Wang Zhong fit ainsi le tour du char ennemi en hurlant tout en courant : « Opérateurs de chars prosiens, rendez-vous ! Nous pouvons percer votre blindage à tout moment, mais vous n'avez aucun moyen de percer efficacement le blindage frontal de nos nouveaux chasseurs de chars ! En plus, votre infanterie d'accompagnement est finie ! Une résistance obstinée ne vous mènera nulle part ! »

——–

Vassili tenait le talkie-walkie et hurlait : « Si vous ne vous rendez pas, je monterai personnellement sur vos chars et je vous ferai exploser la cervelle à chacun au pistolet ! Vos familles et vos amis recevront une lettre disant que vous êtes morts par stupidité et excès de confiance ! »

Gricha regarda Vassili : « Bien que je ne comprenne pas le prosien, j'ai l'impression que tu n'as pas traduit l'intention originale. »

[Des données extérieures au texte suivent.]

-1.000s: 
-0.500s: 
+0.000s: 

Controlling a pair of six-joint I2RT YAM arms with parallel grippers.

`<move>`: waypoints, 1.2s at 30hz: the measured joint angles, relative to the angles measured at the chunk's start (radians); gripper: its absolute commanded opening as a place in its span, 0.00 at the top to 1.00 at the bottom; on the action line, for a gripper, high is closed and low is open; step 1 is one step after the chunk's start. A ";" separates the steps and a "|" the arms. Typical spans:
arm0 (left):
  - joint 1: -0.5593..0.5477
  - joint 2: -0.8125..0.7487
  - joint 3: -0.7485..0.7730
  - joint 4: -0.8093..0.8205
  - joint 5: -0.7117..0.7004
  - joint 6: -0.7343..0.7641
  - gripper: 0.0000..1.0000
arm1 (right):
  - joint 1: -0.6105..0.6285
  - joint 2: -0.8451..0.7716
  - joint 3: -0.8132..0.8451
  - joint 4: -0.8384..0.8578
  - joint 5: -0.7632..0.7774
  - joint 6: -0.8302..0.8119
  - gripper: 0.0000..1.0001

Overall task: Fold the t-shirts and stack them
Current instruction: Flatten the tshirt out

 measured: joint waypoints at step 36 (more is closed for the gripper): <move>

« Je t'ai dit, c'est la présence intimidante du général qui compte. Pour les Prussiens, nous sommes des êtres aux pouvoirs mystiques, toutes ces mains de la prière et ces réseaux sonores, ils croient vraiment que le général pourrait être l'un des Quatre Cavaliers de l'Apocalypse, déchirant les chars à mains nues. »

Vassili marqua une pause, puis ajouta : « Nous sommes de la faction Séculière, donc bien sûr nous savons que c'est impossible. Regarde notre doctrine ; la doctrine réécrite par saint André croit que tous les miracles sont des phénomènes scientifiques, nous n'avons juste pas encore découvert leurs règles. C'est comme autrefois, on pensait que le feu était un Objet Sacré divin accordé par les dieux, pour découvrir plus tard qu'il n'était qu'une oxydation intense. »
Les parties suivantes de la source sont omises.